Source: Fri, 2 Aug 2013 02:58 PM
Author: Joe Stork/Human Rights Watch
Your Excellency:
We are writing to you to express our serious concerns regarding Iranians’ human rights, and to request that you fulfill your campaign promises to prioritize human rights during your presidency. On August 4, 2013 you will be sworn in as the seventh president of the Islamic Republic of Iran after an election campaign in which you made many promises to the Iranian people—promises that played a role in your victory. These include promises to expand personal freedoms and respect for individuals’ rights.
While we acknowledge the many difficulties and challenges that lie ahead, we hope that you will use your good offices to ensure improvements in the following key areas:
Free Political Prisoners:As you are well aware, today there are hundreds of political prisoners in Iran’s jails. Many were
arbitrarily arrested and detained after the 2009 presidential election,
prosecuted in unfair trials, and convicted on various “national security” crimes not recognized by international law. They are in prison today merely because they exercised their basic rights, including freedom of expression and association and peaceful assembly. In many cases, their prosecutions violate Iran’s Constitution, which mandates that the law must define “political offenses” and prosecute alleged offenders in the presence of a jury.

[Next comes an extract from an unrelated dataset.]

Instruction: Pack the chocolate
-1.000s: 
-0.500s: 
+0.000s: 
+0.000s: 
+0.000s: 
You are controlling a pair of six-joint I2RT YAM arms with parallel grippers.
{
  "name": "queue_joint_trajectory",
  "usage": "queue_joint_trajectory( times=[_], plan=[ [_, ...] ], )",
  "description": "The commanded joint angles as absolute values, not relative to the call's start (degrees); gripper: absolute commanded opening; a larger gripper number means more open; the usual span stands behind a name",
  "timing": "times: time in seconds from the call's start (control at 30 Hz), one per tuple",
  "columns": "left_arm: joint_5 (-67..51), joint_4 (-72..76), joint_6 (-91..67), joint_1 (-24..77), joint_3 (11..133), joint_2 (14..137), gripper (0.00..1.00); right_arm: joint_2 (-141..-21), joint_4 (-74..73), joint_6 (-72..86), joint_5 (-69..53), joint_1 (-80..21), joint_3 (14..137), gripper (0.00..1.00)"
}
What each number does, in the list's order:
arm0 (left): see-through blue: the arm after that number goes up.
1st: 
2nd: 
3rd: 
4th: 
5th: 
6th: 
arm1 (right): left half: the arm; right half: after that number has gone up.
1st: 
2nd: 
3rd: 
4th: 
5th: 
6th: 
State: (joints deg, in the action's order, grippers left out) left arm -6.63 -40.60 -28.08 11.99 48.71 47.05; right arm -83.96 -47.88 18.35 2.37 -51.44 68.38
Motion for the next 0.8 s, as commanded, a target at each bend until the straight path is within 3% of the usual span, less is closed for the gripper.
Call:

During your campaign, you referred several times to political prisoners, including Mir Hossein Mousavi, Zahra Rahnavard, and Mehdi Karroubi, who have been arbitrarily detained under
house arrest. These opposition figures have spent nearly two and a half years in detention without charge, clearly in violation of Iranian and international law. Human Rights Watch urges you to prioritize their release as a preliminary sign of your commitment to safeguarding one the most fundamental of rights—the right to peaceful dissent.
We also ask you to push for the immediate and unconditional release of all other political prisoners, including hundreds of
political and
civic activists,
journalists,
lawyers, and
rights defenders. The release of these prisoners should be accompanied by policy changes to allow them to continue their peaceful activities upon release, including protecting their right to membership in
opposition political parties. In the meantime, Human Rights Watch believes it is imperative that you speak out against the
abuse, ill-treatment, torture, harassment, and systematic
denial of access to necessary medical treatment in many prisons and detention facilities throughout the country.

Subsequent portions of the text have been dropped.